Secretary of State Condoleezza Rice said yesterday on NBC's

Meet the Press

that Zimbabwe was discussed at the United Nations last week.

"This is another circumstance in which the international community, most of it - including, by the way, several African states: Botswana, the leadership of Kenya and others - are saying that the regime of Robert Mugabe has got to go," Rice said. "You have a cholera epidemic there. You have a humanitarian disaster in terms of food. You have the goons of the Mugabe regime going around and detaining people and frightening people, terrorizing people. Again, the international community in that circumstance needs to act."

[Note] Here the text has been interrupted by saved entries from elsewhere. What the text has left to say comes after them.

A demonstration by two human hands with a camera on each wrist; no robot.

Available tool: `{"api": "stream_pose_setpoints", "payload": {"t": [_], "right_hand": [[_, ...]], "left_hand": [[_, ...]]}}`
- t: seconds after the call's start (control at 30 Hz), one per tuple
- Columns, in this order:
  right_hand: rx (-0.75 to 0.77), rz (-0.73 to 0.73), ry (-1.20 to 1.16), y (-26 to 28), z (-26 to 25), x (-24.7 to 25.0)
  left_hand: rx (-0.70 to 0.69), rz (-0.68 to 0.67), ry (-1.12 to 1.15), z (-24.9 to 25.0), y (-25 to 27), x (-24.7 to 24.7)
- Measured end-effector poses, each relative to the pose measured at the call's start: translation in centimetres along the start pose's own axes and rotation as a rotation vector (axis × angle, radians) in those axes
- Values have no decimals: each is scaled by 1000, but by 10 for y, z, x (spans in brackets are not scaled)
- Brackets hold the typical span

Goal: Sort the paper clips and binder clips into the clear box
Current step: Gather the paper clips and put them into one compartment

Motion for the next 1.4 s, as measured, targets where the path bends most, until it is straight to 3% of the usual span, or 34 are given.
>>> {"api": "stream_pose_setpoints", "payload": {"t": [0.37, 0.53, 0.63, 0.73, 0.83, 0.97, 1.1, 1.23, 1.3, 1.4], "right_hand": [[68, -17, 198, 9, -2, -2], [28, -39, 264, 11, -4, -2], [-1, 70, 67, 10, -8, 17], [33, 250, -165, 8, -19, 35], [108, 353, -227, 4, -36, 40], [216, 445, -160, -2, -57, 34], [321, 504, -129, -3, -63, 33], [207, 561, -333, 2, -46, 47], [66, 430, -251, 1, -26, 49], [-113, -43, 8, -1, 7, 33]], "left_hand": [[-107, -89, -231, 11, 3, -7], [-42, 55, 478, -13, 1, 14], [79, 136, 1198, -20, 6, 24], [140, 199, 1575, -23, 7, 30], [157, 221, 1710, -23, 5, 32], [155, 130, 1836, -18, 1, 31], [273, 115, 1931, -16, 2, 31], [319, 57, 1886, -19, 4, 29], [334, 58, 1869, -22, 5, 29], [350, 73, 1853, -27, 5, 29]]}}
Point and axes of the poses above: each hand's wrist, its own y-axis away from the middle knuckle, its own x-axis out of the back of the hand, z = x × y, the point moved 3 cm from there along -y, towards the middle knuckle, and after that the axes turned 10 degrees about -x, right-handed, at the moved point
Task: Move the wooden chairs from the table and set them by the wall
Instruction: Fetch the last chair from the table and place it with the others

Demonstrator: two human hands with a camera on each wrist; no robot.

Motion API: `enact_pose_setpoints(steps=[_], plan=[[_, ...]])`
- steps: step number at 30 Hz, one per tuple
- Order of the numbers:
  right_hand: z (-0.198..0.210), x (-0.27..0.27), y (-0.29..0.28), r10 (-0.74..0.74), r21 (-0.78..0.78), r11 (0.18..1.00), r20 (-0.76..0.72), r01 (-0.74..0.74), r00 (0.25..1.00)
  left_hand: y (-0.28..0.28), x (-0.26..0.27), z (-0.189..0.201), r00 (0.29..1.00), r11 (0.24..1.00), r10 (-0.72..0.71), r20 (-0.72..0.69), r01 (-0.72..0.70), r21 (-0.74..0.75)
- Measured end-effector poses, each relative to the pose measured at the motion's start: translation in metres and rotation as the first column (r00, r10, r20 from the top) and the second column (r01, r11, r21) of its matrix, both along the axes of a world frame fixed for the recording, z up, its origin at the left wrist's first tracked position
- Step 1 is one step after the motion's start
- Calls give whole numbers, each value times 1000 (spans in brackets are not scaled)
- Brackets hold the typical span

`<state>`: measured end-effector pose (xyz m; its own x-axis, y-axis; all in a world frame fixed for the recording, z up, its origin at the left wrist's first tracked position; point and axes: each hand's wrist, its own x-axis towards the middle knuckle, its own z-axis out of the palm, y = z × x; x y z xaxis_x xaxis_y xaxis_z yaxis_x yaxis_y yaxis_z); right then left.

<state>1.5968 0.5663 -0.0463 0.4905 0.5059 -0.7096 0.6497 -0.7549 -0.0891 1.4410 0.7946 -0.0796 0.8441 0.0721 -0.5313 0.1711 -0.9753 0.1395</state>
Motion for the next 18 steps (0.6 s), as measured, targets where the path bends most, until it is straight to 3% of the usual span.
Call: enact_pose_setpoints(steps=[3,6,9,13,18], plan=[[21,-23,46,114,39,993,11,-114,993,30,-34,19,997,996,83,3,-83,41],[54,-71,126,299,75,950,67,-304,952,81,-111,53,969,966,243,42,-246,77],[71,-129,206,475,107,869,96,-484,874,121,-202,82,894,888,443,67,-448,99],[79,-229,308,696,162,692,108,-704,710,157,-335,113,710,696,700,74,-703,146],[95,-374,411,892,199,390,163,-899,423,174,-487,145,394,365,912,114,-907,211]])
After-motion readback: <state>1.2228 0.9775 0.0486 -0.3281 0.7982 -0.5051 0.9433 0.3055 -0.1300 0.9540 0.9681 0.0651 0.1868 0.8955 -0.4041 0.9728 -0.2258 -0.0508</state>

But South Africa said yesterday that the agreement under which Mugabe would remain president and opposition leader Morgan Tsvangirai would take a new prime minister's post was the only way forward.

South Africa is the region's diplomatic leader. Its former president, Thabo Mbeki, mediated Zimbabwe's power-sharing agreement in September and has worked since then to break an impasse between Mugabe and the Zimbabwean opposition over how to divide cabinet posts.